A data-rich society must guarantee that our data will not be abused, which requires us to have a New Deal on Data. This new deal means “workable guarantees that the data needed for public goods are readily available while at the same time protecting the citizenry. We must develop much more powerful and sophisticated tools for privacy and reach a consensus that allows us to use personal data to both build a better society and to protect the rights of the average citizen.” The aspects of this new deal are as follows: Break: You have the right to possess data about you. Regardless of what entity collects the data, the data belongs to you, and you can access your data at any time. Break: You have the right to full control over the use of your data. The terms of use must be opt-in and clearly explained in plain language. If you aren’t happy with the way a company uses your data, you can remove it just like you would close your account with a bank that isn’t providing satisfactory service. Break: You have the right to dispose of or distribute your data. You have the option to have data about you destroyed or deployed elsewhere.

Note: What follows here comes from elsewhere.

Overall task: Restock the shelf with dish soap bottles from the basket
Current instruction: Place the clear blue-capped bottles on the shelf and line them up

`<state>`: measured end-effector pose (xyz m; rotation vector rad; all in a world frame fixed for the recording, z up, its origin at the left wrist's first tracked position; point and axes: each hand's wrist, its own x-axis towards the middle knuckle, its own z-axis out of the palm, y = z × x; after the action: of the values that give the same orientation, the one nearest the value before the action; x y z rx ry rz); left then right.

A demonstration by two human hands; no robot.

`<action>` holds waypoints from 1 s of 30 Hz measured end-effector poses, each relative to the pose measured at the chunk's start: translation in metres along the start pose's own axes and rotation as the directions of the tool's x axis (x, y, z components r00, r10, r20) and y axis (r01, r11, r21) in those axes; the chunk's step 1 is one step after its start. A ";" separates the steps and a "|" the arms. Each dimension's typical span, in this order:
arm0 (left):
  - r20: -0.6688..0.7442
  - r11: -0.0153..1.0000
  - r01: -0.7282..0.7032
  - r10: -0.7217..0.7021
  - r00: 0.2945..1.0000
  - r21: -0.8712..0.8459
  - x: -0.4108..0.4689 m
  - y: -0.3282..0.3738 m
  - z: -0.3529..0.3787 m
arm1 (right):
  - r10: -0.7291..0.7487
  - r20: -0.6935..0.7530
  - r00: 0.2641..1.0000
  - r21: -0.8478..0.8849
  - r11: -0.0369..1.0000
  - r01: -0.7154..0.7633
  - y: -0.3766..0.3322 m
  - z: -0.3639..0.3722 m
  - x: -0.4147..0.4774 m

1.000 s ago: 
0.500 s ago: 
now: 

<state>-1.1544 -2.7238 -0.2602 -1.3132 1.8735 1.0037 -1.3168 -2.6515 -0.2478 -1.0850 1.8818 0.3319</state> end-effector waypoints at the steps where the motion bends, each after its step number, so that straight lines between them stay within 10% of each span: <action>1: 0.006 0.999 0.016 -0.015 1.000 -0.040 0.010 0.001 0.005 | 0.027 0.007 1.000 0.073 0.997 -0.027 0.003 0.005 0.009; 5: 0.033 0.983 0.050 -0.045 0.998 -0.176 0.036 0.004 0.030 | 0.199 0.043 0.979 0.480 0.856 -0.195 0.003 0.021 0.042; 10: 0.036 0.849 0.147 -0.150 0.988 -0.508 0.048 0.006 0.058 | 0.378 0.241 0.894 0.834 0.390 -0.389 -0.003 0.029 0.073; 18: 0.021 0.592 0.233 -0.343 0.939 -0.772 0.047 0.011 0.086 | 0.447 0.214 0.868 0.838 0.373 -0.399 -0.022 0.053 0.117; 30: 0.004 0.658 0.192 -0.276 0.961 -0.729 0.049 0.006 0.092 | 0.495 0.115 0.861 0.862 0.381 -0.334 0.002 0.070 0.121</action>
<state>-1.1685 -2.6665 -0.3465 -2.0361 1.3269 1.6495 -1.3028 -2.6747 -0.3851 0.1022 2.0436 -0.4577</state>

Of course, massive amounts of personal data are already on the Web, consisting of information contributed by social networking sites, blogs, forums, transactions, browsing histories, and more. As a result, “the Web has evolved in an unregulated environment with no coherent privacy standards about personal data. Consequently, the rights to such data are unclear and vary from site to site.” Fortunately, companies like Google are working towards a solution for protecting the privacy of data. Through Google Dashboard, people can see what data Google has about them. Furthermore, the company also formed the Data Liberation Front whichconsists of a group of Google engineers whose mission statement says that “users should be able to control the data they store in any of Google’s products” and “make it easier to move data in and out.”
When we can safely share data, we will inevitably begin to produce governance and policies driven by data. Additionally, social physics will enable us to use big data to help us see just how well or how poor those governance and policies are performing. For instance, in the future, maps like Google Maps will show more than just roads. One such example would also show maps of poverty, infant mortality, crime rate, change in GDP, and other social indicators to help society quickly see where new government initiatives are working and where they are not. In the end, we need social physics to move from systems based on averages and stereotypes to ones based on individuals and individual interactions in today’s modern world.
Chapter 8: Final Summary
Today, we must think about society as a network of individual interactions rather than as the markets or classes of the past. To do this, “we will need to use social physics as a framework to outline how the flow of ideas from person to person shapes the norms, productivity, and creative output of our companies, cities, and societies.” When we create social systems based on using big data, we can better predict how social dynamics will influence financial and government decision making. In the end, the rewards of a data-rich society are worth both the effort and the risk. “Imagine: We could predict and mitigate financial crashes, detect and prevent infectious disease, use our natural resources more wisely, and encourage creativity to flourish and ghettos to diminish.”